Return all of the entries below, word for word. Omit each picture.

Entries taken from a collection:

↓↓↓

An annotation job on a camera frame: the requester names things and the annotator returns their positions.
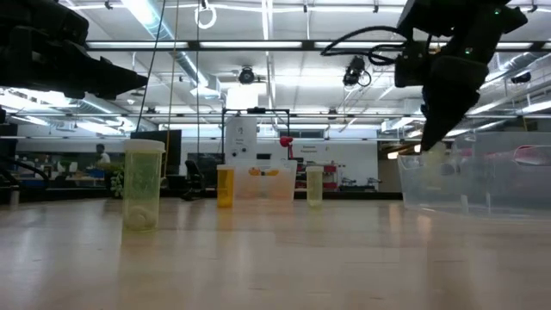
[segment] clear plastic cup
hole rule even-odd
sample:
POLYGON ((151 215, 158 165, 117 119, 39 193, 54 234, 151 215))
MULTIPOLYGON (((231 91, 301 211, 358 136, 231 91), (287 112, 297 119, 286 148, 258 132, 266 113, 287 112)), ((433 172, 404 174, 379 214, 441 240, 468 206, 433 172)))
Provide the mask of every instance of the clear plastic cup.
POLYGON ((146 139, 124 142, 122 224, 129 231, 157 228, 164 143, 146 139))
POLYGON ((227 164, 216 166, 218 171, 218 186, 216 188, 218 208, 233 207, 233 179, 235 167, 227 164))
POLYGON ((308 206, 321 207, 324 194, 324 167, 306 168, 306 200, 308 206))

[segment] clear plastic bin
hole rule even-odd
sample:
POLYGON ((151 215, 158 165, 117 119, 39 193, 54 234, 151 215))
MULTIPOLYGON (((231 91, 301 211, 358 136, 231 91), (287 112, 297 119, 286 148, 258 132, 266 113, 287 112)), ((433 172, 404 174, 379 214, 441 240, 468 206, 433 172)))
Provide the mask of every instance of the clear plastic bin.
POLYGON ((259 164, 256 160, 236 160, 234 164, 236 201, 293 201, 297 166, 295 160, 273 160, 269 164, 259 164))
POLYGON ((491 216, 551 210, 551 133, 463 135, 438 161, 398 160, 407 208, 491 216))
POLYGON ((218 207, 231 208, 233 207, 235 167, 228 164, 219 164, 216 170, 218 171, 218 185, 216 187, 218 207))
POLYGON ((131 139, 124 142, 124 149, 122 224, 130 231, 154 230, 158 224, 164 143, 131 139))
POLYGON ((324 167, 306 168, 306 200, 308 206, 321 207, 324 194, 324 167))

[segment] black chair
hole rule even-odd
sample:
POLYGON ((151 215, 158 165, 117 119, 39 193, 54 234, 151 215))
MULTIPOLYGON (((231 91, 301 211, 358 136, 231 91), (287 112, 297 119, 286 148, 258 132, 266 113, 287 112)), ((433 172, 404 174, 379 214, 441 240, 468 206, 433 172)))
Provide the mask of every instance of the black chair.
POLYGON ((186 160, 185 164, 188 169, 188 177, 182 199, 188 202, 201 199, 205 194, 205 177, 199 171, 195 161, 186 160))

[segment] person
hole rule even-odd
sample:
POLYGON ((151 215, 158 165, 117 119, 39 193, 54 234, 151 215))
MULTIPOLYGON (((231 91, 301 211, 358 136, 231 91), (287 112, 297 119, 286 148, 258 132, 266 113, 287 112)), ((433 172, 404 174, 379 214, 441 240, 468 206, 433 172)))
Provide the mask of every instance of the person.
POLYGON ((105 152, 105 146, 103 144, 96 145, 96 152, 99 154, 98 164, 110 164, 111 158, 105 152))

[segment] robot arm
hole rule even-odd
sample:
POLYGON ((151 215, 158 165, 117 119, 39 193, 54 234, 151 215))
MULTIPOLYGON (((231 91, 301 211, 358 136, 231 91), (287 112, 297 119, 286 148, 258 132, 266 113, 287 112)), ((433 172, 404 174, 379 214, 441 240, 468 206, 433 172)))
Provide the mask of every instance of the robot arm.
POLYGON ((446 136, 479 100, 478 89, 488 74, 487 64, 502 36, 528 22, 519 8, 505 6, 509 0, 409 0, 398 27, 364 28, 331 43, 321 54, 367 56, 373 65, 395 65, 396 87, 423 86, 426 117, 421 149, 428 151, 446 136), (413 39, 413 29, 429 34, 427 42, 413 39), (365 51, 330 52, 349 37, 374 30, 401 34, 401 46, 375 46, 365 51), (448 36, 439 53, 429 53, 432 36, 448 36), (396 59, 375 54, 383 50, 402 52, 396 59))
POLYGON ((147 84, 136 72, 85 51, 89 23, 54 0, 0 1, 0 86, 100 98, 147 84))

↑↑↑

- REPLY TO THE EXERCISE -
An annotation job on a camera frame: the requester names things and the annotator returns their positions.
[segment] clear plastic cup
hole rule even-odd
sample:
POLYGON ((151 215, 158 165, 117 119, 39 193, 54 234, 151 215))
MULTIPOLYGON (((231 91, 301 211, 358 136, 231 91), (287 112, 297 119, 286 148, 258 132, 266 113, 287 112)), ((433 172, 404 174, 379 214, 441 240, 468 206, 433 172)))
Provide the mask of every instance of the clear plastic cup.
POLYGON ((146 139, 124 142, 122 224, 129 231, 157 228, 164 143, 146 139))
POLYGON ((227 164, 216 166, 218 171, 218 186, 216 188, 218 208, 233 207, 233 179, 235 167, 227 164))
POLYGON ((308 206, 321 207, 324 194, 324 167, 306 168, 306 200, 308 206))

[segment] clear plastic bin
hole rule even-odd
sample:
POLYGON ((151 215, 158 165, 117 119, 39 193, 54 234, 151 215))
MULTIPOLYGON (((231 91, 301 211, 358 136, 231 91), (287 112, 297 119, 286 148, 258 132, 266 113, 287 112)), ((433 172, 404 174, 379 214, 441 240, 468 206, 433 172)))
Provide the mask of every instance of the clear plastic bin.
POLYGON ((259 164, 256 160, 236 160, 234 164, 236 201, 293 201, 297 166, 295 160, 273 160, 269 164, 259 164))
POLYGON ((491 216, 551 210, 551 133, 463 135, 438 161, 398 160, 407 208, 491 216))
POLYGON ((218 207, 231 208, 233 207, 235 167, 228 164, 219 164, 216 170, 218 171, 218 185, 216 187, 218 207))
POLYGON ((131 139, 124 142, 124 149, 122 224, 130 231, 154 230, 158 224, 164 143, 131 139))
POLYGON ((324 167, 306 168, 306 200, 308 206, 321 207, 324 194, 324 167))

[segment] black chair
hole rule even-odd
sample:
POLYGON ((151 215, 158 165, 117 119, 39 193, 54 234, 151 215))
MULTIPOLYGON (((231 91, 301 211, 358 136, 231 91), (287 112, 297 119, 286 148, 258 132, 266 113, 287 112)), ((433 172, 404 174, 379 214, 441 240, 468 206, 433 172)))
Provide the mask of every instance of the black chair.
POLYGON ((186 160, 185 164, 188 169, 188 177, 182 199, 188 202, 201 199, 205 194, 205 177, 199 171, 195 161, 186 160))

[segment] person
hole rule even-odd
sample:
POLYGON ((151 215, 158 165, 117 119, 39 193, 54 234, 151 215))
MULTIPOLYGON (((231 91, 301 211, 358 136, 231 91), (287 112, 297 119, 286 148, 258 132, 266 113, 287 112)), ((433 172, 404 174, 379 214, 441 240, 468 206, 433 172)))
Provide the mask of every instance of the person.
POLYGON ((105 152, 105 146, 103 144, 96 145, 96 152, 99 154, 98 164, 110 164, 111 158, 105 152))

[segment] robot arm
hole rule even-odd
sample:
POLYGON ((151 215, 158 165, 117 119, 39 193, 54 234, 151 215))
MULTIPOLYGON (((231 91, 301 211, 358 136, 231 91), (287 112, 297 119, 286 148, 258 132, 266 113, 287 112)), ((433 172, 404 174, 379 214, 441 240, 468 206, 433 172)))
Provide the mask of every instance of the robot arm.
POLYGON ((446 136, 479 100, 478 89, 488 74, 487 64, 502 36, 528 22, 519 8, 505 6, 509 0, 409 0, 398 27, 364 28, 331 43, 321 54, 367 56, 373 65, 395 65, 396 87, 423 86, 426 117, 421 149, 428 151, 446 136), (413 39, 413 29, 429 34, 427 42, 413 39), (365 51, 330 52, 349 37, 374 30, 401 34, 401 46, 375 46, 365 51), (448 36, 439 53, 429 53, 432 36, 448 36), (396 59, 375 54, 383 50, 402 52, 396 59))
POLYGON ((147 84, 136 72, 85 51, 89 23, 54 0, 0 1, 0 86, 100 98, 147 84))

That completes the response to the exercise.